**The problem**
Set down again exactly the lines of the listing below that fall between the line holding "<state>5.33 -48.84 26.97" and the line holding "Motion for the", inclusive.

**The data**

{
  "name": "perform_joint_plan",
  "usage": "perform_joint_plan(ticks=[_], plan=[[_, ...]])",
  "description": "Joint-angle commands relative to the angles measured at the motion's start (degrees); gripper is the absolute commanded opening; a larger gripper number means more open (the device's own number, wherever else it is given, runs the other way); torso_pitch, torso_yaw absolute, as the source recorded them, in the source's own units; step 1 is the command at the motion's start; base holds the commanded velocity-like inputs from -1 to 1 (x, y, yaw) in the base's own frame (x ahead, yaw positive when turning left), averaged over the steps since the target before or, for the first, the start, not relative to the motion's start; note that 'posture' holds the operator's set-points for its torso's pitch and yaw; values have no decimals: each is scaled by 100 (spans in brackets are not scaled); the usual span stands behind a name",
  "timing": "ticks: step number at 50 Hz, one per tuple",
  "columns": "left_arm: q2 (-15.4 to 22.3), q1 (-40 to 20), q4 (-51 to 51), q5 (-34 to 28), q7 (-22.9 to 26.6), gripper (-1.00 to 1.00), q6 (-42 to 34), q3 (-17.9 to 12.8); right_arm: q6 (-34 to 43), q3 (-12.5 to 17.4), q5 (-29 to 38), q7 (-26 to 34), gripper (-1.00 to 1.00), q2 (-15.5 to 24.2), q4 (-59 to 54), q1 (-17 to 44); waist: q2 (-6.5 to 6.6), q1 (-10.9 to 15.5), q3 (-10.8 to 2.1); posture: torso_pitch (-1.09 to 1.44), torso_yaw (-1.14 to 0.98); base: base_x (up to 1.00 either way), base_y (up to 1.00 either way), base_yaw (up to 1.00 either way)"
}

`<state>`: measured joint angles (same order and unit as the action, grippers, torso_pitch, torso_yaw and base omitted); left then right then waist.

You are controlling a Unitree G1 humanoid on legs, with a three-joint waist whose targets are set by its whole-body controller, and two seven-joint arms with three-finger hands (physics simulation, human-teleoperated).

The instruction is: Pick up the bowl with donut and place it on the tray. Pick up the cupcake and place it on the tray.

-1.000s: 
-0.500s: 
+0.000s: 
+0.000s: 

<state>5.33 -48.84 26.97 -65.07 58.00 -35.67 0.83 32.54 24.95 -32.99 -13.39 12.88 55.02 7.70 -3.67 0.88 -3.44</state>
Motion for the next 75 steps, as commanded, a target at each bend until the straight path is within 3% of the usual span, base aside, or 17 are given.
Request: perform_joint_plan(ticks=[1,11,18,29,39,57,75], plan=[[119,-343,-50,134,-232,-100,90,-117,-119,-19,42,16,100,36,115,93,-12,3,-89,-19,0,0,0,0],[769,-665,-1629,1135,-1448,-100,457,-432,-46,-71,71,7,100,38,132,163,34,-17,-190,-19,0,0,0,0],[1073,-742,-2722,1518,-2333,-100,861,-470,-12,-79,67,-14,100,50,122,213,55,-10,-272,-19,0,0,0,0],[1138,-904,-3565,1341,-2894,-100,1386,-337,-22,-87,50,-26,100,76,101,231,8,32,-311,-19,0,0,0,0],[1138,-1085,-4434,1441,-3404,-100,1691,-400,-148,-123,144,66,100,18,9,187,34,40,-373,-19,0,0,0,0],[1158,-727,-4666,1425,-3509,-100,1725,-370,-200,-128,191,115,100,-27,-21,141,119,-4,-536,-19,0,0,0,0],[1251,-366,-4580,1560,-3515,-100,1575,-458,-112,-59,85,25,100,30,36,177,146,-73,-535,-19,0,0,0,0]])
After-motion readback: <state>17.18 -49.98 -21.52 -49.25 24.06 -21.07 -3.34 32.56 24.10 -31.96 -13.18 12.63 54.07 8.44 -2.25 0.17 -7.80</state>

**Output below**
<state>5.33 -48.84 26.97 -65.07 58.00 -35.67 0.83 32.54 24.95 -32.99 -13.39 12.88 55.02 7.70 -3.67 0.88 -3.44</state>
Motion for the next 75 steps, as commanded, a target at each bend until the straight path is within 3% of the usual span, base aside, or 17 are given.

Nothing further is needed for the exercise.